PROBLEM STATEMENT – Go through the material line by line and copy each one with the word "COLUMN".

RECORDED INFORMATION –
┄┄┄┄┄┄┄┄┄┄

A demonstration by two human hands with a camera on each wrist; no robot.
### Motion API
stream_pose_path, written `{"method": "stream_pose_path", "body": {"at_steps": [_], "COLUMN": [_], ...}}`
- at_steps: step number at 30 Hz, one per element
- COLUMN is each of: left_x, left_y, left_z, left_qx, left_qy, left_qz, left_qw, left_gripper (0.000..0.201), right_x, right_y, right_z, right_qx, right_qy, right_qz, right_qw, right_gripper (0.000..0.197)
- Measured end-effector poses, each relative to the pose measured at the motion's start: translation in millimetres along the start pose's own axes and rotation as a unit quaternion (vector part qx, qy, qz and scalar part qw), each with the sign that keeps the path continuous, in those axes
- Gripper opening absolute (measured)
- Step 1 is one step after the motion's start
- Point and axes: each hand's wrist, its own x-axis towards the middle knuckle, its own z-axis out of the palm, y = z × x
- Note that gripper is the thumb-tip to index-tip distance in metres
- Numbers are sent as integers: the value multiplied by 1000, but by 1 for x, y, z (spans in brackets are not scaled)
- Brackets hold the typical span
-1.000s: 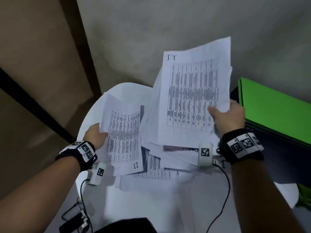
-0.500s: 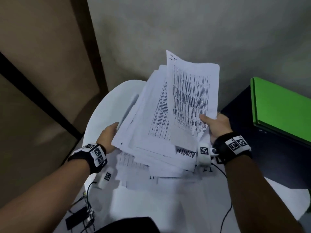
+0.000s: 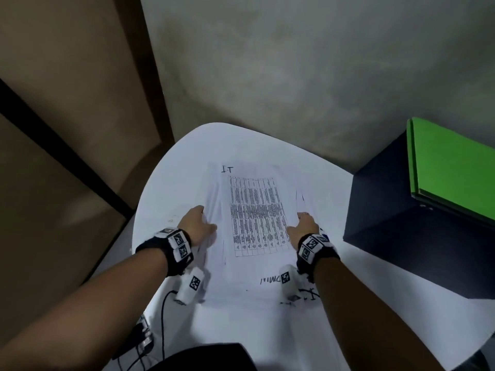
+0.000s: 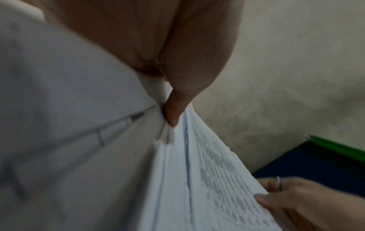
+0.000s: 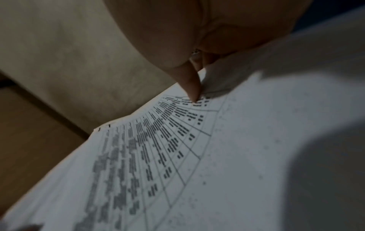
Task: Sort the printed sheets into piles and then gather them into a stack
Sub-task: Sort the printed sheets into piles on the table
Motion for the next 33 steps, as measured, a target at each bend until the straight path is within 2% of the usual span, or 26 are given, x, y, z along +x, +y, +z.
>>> {"method": "stream_pose_path", "body": {"at_steps": [3,7,9,11,12,15,17,20,22,26,29,31,33], "left_x": [3,6,8,6,3,-4,-7,-6,-7,-9,-11,-11,-13], "left_y": [-6,-18,-23,-22,-21,-13,-7,-5,-5,-7,-9,-8,-2], "left_z": [2,-3,-2,-2,-1,1,2,3,3,4,4,8,14], "left_qx": [-66,-120,-119,-119,-119,-110,-94,-79,-70,-68,-72,-79,-88], "left_qy": [46,77,97,118,119,117,111,103,100,104,110,109,110], "left_qz": [9,-15,-18,-13,-13,-16,-7,29,45,67,83,94,104], "left_qw": [997,990,988,986,986,987,989,991,992,990,988,986,985], "left_gripper": [66,63,45,22,24,60,59,33,32,30,30,29,23], "right_x": [-1,-1,-10,-22,-29,-53,-68,-78,-79,-75,-78,-86,-99], "right_y": [13,29,25,12,3,-30,-54,-81,-90,-88,-93,-109,-129], "right_z": [-9,-27,-39,-58,-70,-109,-131,-151,-155,-143,-133,-124,-115], "right_qx": [40,86,114,129,139,185,233,310,350,368,382,356,321], "right_qy": [45,103,140,196,227,296,321,312,293,269,272,256,233], "right_qz": [1,14,-4,-50,-79,-157,-208,-256,-261,-226,-211,-233,-283], "right_qw": [998,991,984,971,961,924,894,861,851,861,858,868,873], "right_gripper": [38,34,37,34,30,27,27,27,28,27,26,26,27]}}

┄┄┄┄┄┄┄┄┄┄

EXERCISE RESPONSE –
stream_pose_path, written `{"method": "stream_pose_path", "body": {"at_steps": [_], "COLUMN": [_], ...}}`
- COLUMN is each of: left_x, left_y, left_z, left_qx, left_qy, left_qz, left_qw, left_gripper (0.000..0.201), right_x, right_y, right_z, right_qx, right_qy, right_qz, right_qw, right_gripper (0.000..0.197)

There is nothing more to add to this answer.